The blood libel—the totally irrational and groundless belief that Jews murdered Christian children and mixed their fresh blood into the matzoh and/or wine for magical and redemptive purposes to celebrate the Passover—has a long history in England. It originated in a pogrom in 1144 after a Jew was charged with the ritual murder of a child. About one hundred and fifty years later it was prominently featured in the Prioress’s Tale in Chaucer’s Canterbury Tales even though Jews had been expelled from England for generations. The Prioress passionately recounts the tale of a heinous crime: a child’s throat is cut and the body thrown into a cesspit used by Jews to purge their bowels. Because the "damnable race" is cursed, and justice demanded "the blood cries upon your fiendish crime," the Jewish perpetrators were torn apart by horses and hanged according to law. Later, during the Renaissance, when it was widely held that Jewish males menstruated, the blood libel ritual was touted as providing Christian blood to replenish that lost in menstruation. The Jews, therefore, shared with the Irish the stigma of being classified as ‘essentially feminine’ and bearing the taint for being a physically degenerative influence.
Later in 1840, after a friar Father Tomaso and his servant disappeared without a trace in Damascus, the blood libel charge resurfaced, leading to an inquisitorial de facto trial of prominent members of the Jewish community including rabbis. Under brutal torture four men died: reportedly, one of them as a result of five thousand lashes. Other confessions extracted under torture were offered as evidence, and ten of the accused awaited execution after being declared guilty by the Islamic viceroy of Egypt who controlled Greater Syria. The physical threat to Jews in Damascus, and the temporary seizure of sixty-three Jewish children as hostages, so as to pressure their parents to reveal the location of the stored blood, transformed a local matter into an international cause celebre. What drove the months of interrogation was the support of most members in the European consular community in Syria. The French consul in particular remained convinced of the Jews’ guilt, both that they were murderers and that human sacrifice was an integral part of Judaism. The English consul reported to his superior, foreign secretary, Palmerston, that the Jews were unquestionably guilty. Notwithstanding power struggles in the region and his support of the Sultan in Constantinople over his subordinate in Alexandria, Palmerston, repelled by the accusation and the tenor of irrationality surrounding the case, officially denounced the blood libel allegation.

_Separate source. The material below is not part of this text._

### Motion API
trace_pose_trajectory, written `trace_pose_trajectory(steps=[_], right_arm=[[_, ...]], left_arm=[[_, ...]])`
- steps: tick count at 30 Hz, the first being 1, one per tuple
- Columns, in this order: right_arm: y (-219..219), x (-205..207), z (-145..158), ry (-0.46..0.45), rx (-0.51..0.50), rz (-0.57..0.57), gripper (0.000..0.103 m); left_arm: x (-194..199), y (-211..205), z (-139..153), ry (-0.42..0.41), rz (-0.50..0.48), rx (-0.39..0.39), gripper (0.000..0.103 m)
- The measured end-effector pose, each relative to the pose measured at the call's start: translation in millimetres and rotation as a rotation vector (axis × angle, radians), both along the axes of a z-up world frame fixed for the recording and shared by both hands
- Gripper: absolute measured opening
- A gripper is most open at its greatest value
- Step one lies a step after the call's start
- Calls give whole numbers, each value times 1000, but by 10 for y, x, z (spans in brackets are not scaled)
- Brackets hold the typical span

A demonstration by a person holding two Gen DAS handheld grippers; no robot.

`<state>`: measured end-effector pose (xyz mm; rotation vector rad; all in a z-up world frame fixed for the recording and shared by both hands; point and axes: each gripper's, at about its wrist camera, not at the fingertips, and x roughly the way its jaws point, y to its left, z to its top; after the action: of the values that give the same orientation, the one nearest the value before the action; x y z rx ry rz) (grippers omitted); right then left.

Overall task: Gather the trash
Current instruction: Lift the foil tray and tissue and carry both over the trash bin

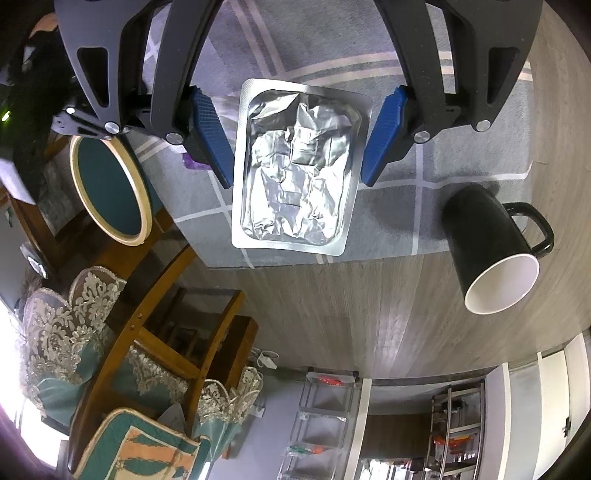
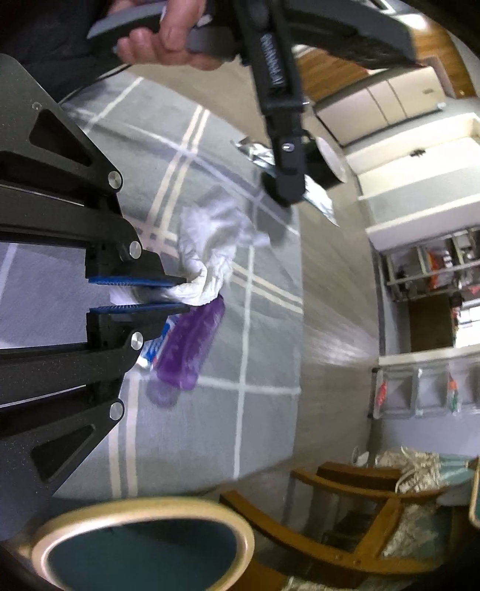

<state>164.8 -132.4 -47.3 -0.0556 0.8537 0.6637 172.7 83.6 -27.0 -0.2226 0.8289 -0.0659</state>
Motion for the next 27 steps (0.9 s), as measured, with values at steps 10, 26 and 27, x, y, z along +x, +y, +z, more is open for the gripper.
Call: trace_pose_trajectory(steps=[10, 26, 27], right_arm=[[-561, -36, 231, -28, 22, -157, 9], [-1337, -4, 285, -59, 60, -402, 9], [-1387, 0, 280, -57, 61, -415, 9]], left_arm=[[51, -232, 111, -29, -50, -5, 69], [210, -1078, 202, -52, -220, 14, 69], [229, -1163, 203, -52, -235, 15, 69]])
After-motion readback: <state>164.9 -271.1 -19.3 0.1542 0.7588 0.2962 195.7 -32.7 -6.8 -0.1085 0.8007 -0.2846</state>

|This painting of the blood libel adorns the Sandomierz Cathedral in Poland. Sociologists found that large numbers of rural Poles still believe in the blood libel|
While most English press argued that the condemned men were victims of a medieval witch-hunt, the venerable Times, not only gave the case extensive coverage, but also proclaimed that the charge and the guilt should be an open question. Offering balance, the newspaper printed documents and letters to support the charge, including a declaration, purportedly written by a former Rabbi, that Holy Scripture required Jews to commit ritual murder. Under the guise of impartiality, The Times provided an outlet for undercurrents of bigotry that normally would not be expressed in a prestigious newspaper. Ostensibly taking the high moral ground by keeping an open mind, their coverage had more in common with the gutter press in France and the German states where new press freedoms were being used to pander to the prejudices of a growing reading public. For example, one newspaper, from the ultra-Catholic French press, averred that even if the facts did not fully support the charge, the Jews had conducted these ritual murders in the Middle Ages. For the reader insensitive to nuance, the implication was that a people could never escape their history and were likely to repeat historical crimes.

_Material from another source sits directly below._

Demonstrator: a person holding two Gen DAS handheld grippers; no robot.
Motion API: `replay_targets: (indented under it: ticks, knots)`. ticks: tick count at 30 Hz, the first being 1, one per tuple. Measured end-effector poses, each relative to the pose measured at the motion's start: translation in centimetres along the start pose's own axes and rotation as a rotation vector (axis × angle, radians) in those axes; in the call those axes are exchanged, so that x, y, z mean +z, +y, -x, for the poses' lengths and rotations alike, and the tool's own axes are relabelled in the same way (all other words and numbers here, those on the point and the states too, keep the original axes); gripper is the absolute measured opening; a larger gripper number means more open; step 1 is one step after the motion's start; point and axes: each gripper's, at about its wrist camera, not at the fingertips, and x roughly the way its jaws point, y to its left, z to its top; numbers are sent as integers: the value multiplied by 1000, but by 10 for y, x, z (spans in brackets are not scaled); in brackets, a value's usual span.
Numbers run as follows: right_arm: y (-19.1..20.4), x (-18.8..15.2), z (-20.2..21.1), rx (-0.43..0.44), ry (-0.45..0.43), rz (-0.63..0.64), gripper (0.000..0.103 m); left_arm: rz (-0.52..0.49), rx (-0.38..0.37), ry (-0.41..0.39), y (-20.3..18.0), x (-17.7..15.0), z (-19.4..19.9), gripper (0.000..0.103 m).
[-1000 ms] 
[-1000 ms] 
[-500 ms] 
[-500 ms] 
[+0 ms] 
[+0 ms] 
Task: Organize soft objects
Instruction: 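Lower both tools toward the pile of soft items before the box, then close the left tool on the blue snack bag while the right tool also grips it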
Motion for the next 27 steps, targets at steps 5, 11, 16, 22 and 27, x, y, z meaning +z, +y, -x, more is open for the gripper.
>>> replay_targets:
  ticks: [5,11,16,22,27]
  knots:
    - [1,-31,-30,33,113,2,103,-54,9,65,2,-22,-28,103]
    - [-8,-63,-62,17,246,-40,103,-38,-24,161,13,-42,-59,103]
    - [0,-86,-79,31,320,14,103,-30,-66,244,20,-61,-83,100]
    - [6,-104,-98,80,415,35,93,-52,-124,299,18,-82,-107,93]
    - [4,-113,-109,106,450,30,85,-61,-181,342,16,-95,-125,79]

Although power politics may have entered into Palmerston’s decision to support the Jewish community and condemn the allegation, the French Government of Adolphe Thiers was motivated entirely by state considerations. Thiers’ realpolitik was not going to permit the fate of a few tortured individuals, even when he harbored no special animus toward the Jews, to prevail over French national interest and the consolidation of its empire. Unlike the clerical press, Thiers’ overriding goal was to strengthen the French influence in the region by remaining an ally of the viceroy of Egypt in his struggle against the Sultan of the Ottoman Empire. To that end, he refused to repudiate his diplomats’ conviction of the Jews guilt. The viceroy interpreted that decision as French support for his regime. Despite Thiers lack of cooperation, an international committee, that included a prominent English and French Jew, interceded to secure the release of the remaining prisoners. The Viceroy’s decision, however, was coloured more by international pressures—the threat of war from Britain, Austria and Russia which he feared would jeopardize his power—than with a principled condemnation of the ritual murder charge, any attempt to clear their reputations through a retrial or seek the real culprits. Moses Montefiore, a British representative on the international committee, received from the Sultan a written repudiation of the blood libel charge and a promise that Jews would enjoy the same privileges as any other religion. Nonetheless, what happened in Damascus demonstrated that a rebroadcast of the ritual murder charge could easily be accepted, not only in Paris but all over Europe. Despite the disavowals by monarchs, Popes and scholars, the canard could not be permanently laid to rest.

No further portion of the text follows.